Propostas para Fortalecer o Agronegócio Cearense
Com o objetivo de fortalecer a agropecuária no Ceará até 2026, o presidente da Federação da Agricultura e Pecuária do Estado do Ceará (Faec), Amílcar Silveira, apresentou, nesta segunda-feira, 26, um conjunto de dez propostas legislativas ao presidente da Assembleia Legislativa do Ceará (Alece), Romeu Aldigueri. A iniciativa visa trazer mais proteção e incentivos ao setor, reconhecendo o crescimento contínuo do agronegócio local.
No encontro, Amílcar enfatizou a importância da parceria com a Alece: “O agronegócio está em ascensão, mas é crucial avançarmos. A Assembleia precisa ser nossa aliada, como tem sido, para melhorarmos o empreendedorismo e a produção no setor”.
Entre as medidas apresentadas, destacam-se as propostas voltadas para a carcinicultura e a piscicultura, que são áreas com grande relevância na economia do estado. Das dez medidas, três têm como foco aumentar a produção e combater a “concorrência desleal”. Uma das sugestões é a proibição da importação e comercialização de tilápia e camarão de origem estrangeira, além da taxação sobre operações envolvendo esses produtos quando provenientes do exterior.
Outra proposta relevante é o programa de incentivo à interiorização da carcinicultura, que visa isentar taxas de outorga e licenciamento ambiental para áreas de até 15 hectares. Luiz Paulo Sampaio, presidente da Associação dos Produtores de Camarão do Ceará (APCC), ressaltou que essas ações são essenciais para regularizar pequenos produtores, melhorando suas condições para acessar financiamentos e investimentos.
Proteção à Pecuária Leiteira e Acordo Mercosul-União Europeia
Amílcar também abordou a questão da pecuária leiteira, propondo a proibição da reconstituição de leite em pó importado para venda como leite fluido no Ceará. Essa medida, segundo ele, visa proteger a economia local contra práticas desleais e garantir a qualidade do leite comercializado no estado. Além disso, o presidente da Faec expressou preocupação com os impactos do acordo entre a União Europeia e o Mercosul, que poderia afetar a competitividade dos produtores brasileiros devido aos subsídios europeus.

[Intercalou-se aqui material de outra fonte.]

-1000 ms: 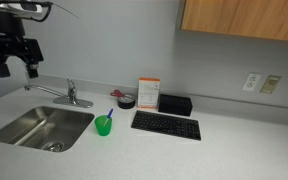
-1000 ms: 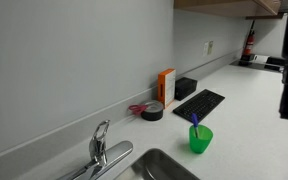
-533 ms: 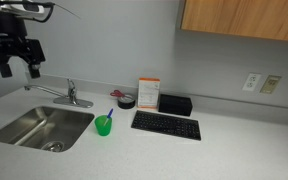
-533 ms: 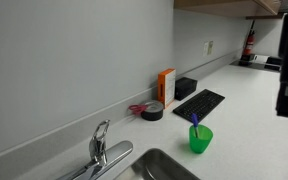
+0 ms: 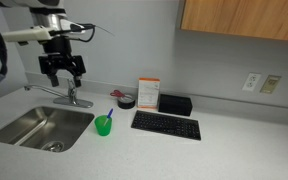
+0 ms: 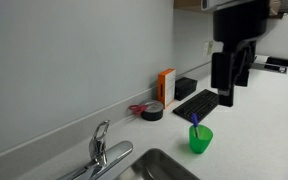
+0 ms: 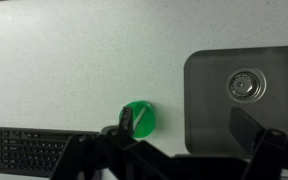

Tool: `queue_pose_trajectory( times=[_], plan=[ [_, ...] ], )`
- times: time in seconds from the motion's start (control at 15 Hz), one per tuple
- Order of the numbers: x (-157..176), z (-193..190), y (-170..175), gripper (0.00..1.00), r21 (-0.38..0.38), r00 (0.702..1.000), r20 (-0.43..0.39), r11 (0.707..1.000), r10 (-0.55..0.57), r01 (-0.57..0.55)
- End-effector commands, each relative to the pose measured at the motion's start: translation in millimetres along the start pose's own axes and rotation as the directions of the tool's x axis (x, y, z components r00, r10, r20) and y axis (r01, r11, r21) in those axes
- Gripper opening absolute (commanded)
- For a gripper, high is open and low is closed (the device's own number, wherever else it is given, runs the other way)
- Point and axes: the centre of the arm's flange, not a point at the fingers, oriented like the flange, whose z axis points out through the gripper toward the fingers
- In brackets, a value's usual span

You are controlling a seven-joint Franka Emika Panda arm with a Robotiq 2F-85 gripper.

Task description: Put the pen on the countertop

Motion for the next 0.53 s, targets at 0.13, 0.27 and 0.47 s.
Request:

As propostas também abrangeram áreas como a ambiental, eventos e questões jurídicas, focando na modernização do ambiente de negócios, redução da burocracia e incentivo à formalização de empresas no setor agropecuário.
Criação de Grupo de Trabalho para Implementação das Propostas
Em resposta às sugestões apresentadas pela Faec, o presidente da Alece, Romeu Aldigueri, propôs a criação de um Grupo de Trabalho que será responsável por discutir e implementar as propostas. Este grupo contará com a participação de representantes da Alece, do poder executivo estadual e diversos integrantes do setor produtivo.
Segundo Aldigueri, a criação do grupo permitirá uma execução mais eficiente das propostas, uma vez que “existem aspectos que podem não estar diretamente sob a alçada do poder legislativo”. Ele confirmou que serão convocadas pessoas indicadas pelo governador do Estado, Elmano de Freitas, além de deputados responsáveis por comissões relacionadas à agropecuária e membros da Faec.
Com essas iniciativas, o Ceará busca não apenas proteger sua agropecuária, mas também estimular seu crescimento e garantir que o setor se mantenha competitivo no cenário nacional e internacional. A implementação dessas propostas poderá trazer novas oportunidades e fortalecer a economia local, além de melhorar a qualidade dos produtos oferecidos aos consumidores.